* Task *
Repeat the data below with no changes.

* Data below *
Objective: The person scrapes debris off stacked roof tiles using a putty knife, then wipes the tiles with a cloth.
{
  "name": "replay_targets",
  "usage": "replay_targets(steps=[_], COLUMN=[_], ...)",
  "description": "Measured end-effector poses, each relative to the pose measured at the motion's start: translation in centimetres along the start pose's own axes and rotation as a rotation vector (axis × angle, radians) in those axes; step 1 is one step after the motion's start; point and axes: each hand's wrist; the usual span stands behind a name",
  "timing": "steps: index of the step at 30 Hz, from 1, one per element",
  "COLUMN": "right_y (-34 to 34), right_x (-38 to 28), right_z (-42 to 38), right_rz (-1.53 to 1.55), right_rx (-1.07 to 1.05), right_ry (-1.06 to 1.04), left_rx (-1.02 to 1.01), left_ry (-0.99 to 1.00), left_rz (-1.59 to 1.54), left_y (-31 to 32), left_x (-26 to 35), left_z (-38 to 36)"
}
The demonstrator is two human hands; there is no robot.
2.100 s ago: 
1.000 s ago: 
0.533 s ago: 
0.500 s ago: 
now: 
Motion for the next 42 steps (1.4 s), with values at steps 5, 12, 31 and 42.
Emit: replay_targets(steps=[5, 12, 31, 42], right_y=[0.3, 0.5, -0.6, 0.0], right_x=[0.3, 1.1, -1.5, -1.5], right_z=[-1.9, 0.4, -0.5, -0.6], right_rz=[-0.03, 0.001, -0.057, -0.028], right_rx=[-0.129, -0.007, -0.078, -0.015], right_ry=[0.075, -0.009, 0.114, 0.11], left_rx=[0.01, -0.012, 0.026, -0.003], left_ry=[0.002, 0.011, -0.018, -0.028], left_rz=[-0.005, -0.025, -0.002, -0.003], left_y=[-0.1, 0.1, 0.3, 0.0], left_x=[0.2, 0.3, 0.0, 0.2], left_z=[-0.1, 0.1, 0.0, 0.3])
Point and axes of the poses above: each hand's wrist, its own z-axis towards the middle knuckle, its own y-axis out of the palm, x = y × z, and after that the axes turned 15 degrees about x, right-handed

* Task output *
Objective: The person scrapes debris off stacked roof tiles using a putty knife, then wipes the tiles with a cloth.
{
  "name": "replay_targets",
  "usage": "replay_targets(steps=[_], COLUMN=[_], ...)",
  "description": "Measured end-effector poses, each relative to the pose measured at the motion's start: translation in centimetres along the start pose's own axes and rotation as a rotation vector (axis × angle, radians) in those axes; step 1 is one step after the motion's start; point and axes: each hand's wrist; the usual span stands behind a name",
  "timing": "steps: index of the step at 30 Hz, from 1, one per element",
  "COLUMN": "right_y (-34 to 34), right_x (-38 to 28), right_z (-42 to 38), right_rz (-1.53 to 1.55), right_rx (-1.07 to 1.05), right_ry (-1.06 to 1.04), left_rx (-1.02 to 1.01), left_ry (-0.99 to 1.00), left_rz (-1.59 to 1.54), left_y (-31 to 32), left_x (-26 to 35), left_z (-38 to 36)"
}
The demonstrator is two human hands; there is no robot.
2.100 s ago: 
1.000 s ago: 
0.533 s ago: 
0.500 s ago: 
now: 
Motion for the next 42 steps (1.4 s), with values at steps 5, 12, 31 and 42.
Emit: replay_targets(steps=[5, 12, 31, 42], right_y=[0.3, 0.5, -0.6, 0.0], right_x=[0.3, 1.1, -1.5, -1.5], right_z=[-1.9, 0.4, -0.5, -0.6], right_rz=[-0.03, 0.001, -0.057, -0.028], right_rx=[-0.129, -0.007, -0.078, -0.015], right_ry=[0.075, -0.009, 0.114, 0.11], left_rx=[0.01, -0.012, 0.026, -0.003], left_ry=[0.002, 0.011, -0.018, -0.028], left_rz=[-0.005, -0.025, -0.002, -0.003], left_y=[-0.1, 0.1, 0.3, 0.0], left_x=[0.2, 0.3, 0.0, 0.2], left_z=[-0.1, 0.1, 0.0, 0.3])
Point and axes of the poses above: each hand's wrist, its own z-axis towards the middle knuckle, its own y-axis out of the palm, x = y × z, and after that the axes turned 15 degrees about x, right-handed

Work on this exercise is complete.